Temporal Heterogeneity of ROS1 Fusion and Braf Fusion Conferred Resistance to First-and Third-generation EGFR Tkis: a Case Report.

Background: The development of EGFR-tyrosine kinase inhibitors (EGFR-TKIs) have revolutionized the treatment paradigms for non-small cell lung cancer (NSCLC) patients. However, acquired resistance inevitably develops with a median progression-free survival (PFS) less than a year. The advancements in sequencing technologies have significantly promoted the identification of potential resistant mechanisms to targeted therapies.Case presentation: A 39-year-old Chinese male was diagnosed stage IVB NSCLC with EGFR exon 19 deletion (EGFR 19del) and received icotinib but got primary EGFR-TKI resistance caused by ROS1 fusion one month later.
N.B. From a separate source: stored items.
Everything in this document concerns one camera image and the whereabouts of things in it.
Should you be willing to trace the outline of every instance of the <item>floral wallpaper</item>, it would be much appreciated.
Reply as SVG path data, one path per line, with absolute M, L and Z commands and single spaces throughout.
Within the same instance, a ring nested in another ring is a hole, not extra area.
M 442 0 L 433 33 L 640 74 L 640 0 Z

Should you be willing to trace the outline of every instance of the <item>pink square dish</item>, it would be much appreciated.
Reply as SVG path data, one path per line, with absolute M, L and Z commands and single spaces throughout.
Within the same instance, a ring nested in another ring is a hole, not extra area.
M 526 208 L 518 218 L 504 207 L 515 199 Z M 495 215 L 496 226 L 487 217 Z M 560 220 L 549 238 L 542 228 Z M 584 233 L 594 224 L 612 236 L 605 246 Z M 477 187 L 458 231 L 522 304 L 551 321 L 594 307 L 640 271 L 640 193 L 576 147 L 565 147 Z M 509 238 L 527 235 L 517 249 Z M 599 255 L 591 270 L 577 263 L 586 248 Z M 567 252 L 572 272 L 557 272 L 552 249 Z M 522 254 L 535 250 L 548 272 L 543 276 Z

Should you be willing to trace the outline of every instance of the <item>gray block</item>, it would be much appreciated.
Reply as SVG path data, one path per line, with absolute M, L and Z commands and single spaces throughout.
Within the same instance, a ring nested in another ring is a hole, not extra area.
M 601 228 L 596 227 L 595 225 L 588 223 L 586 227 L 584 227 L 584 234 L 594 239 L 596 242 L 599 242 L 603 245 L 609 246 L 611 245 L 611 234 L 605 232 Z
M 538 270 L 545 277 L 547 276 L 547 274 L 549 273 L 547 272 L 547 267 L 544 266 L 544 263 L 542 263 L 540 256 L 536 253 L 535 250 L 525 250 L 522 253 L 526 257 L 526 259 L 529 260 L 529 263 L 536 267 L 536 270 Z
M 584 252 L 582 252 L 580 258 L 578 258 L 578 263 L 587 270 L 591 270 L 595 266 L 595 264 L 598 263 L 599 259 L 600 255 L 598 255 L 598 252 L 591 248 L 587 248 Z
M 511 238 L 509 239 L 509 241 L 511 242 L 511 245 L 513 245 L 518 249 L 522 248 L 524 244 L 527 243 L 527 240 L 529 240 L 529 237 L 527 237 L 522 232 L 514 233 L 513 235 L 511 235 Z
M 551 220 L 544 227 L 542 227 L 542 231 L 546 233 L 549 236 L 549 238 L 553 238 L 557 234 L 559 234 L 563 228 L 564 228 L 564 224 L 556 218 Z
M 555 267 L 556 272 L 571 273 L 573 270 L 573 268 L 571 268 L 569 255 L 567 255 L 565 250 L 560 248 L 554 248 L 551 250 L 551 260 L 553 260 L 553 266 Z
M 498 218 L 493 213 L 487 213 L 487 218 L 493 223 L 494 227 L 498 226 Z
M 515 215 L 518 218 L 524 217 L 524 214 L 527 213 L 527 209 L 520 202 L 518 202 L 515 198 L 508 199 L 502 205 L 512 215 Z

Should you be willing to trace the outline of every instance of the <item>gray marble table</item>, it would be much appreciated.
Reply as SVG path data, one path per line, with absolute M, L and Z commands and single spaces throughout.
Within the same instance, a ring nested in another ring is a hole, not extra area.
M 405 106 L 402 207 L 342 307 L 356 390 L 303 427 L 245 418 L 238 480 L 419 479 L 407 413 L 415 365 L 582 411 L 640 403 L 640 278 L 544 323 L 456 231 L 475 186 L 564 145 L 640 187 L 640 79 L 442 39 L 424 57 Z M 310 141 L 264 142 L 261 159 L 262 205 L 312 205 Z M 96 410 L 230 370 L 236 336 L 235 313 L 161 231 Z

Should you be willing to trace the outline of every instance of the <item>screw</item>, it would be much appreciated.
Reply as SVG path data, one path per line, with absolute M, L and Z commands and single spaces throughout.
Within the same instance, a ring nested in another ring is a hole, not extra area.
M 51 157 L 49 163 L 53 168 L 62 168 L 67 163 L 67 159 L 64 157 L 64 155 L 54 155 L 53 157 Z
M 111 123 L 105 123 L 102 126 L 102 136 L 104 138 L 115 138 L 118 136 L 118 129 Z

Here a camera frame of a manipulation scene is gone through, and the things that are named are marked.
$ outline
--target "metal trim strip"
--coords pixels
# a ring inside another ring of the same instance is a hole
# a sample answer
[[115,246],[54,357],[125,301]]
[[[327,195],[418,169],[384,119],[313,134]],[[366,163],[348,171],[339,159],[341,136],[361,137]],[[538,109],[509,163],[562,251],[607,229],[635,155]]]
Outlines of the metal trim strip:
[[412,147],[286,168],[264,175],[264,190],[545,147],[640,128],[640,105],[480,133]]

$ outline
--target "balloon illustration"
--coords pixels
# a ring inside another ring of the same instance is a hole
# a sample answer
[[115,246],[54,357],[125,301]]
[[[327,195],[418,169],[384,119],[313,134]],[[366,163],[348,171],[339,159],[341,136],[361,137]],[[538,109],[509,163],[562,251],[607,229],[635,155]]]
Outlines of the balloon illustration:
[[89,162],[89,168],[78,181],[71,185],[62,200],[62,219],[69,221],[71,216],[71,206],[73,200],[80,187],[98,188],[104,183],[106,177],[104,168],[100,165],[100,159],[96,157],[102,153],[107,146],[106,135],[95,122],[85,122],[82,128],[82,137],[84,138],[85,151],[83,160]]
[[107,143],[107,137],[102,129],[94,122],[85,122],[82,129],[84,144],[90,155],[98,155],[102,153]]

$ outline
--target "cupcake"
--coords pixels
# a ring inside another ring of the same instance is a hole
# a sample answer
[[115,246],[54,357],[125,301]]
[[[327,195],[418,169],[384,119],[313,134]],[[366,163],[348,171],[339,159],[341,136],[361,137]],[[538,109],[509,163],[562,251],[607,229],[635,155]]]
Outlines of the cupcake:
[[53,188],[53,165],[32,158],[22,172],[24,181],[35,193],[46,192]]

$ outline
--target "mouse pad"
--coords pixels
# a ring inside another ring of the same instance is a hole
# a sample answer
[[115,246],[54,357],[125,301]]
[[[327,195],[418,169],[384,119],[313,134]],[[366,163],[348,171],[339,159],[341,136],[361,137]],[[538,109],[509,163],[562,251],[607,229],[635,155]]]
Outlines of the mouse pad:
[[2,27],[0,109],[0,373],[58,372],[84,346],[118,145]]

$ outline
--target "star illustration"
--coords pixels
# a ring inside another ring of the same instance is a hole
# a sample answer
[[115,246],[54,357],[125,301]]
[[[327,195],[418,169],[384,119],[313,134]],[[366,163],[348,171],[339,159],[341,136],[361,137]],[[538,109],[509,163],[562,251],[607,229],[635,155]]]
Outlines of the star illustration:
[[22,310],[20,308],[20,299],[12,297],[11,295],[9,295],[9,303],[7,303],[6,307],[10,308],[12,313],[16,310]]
Then he received icotinib plus crizotinib and achieved partial response with a profession free survival of 4.8 months. Then he switched to osimertinib plus crizotinib due to the emergence of EGFR T790M mutation. TRIM24-BRAF fusion was detected after osimertinib failure, which might be potential resistant mechanism to osimertinib.Conclusions: This is the first case to confirm crizotinib plus icotinib in patients harboring both EGFR 19del and ROS1 fusion. This case displays the temporal heterogeneity of different resistant mechanisms emerging during disease course, highlighting the importance of dynamic genetic monitoring for better clinical managements.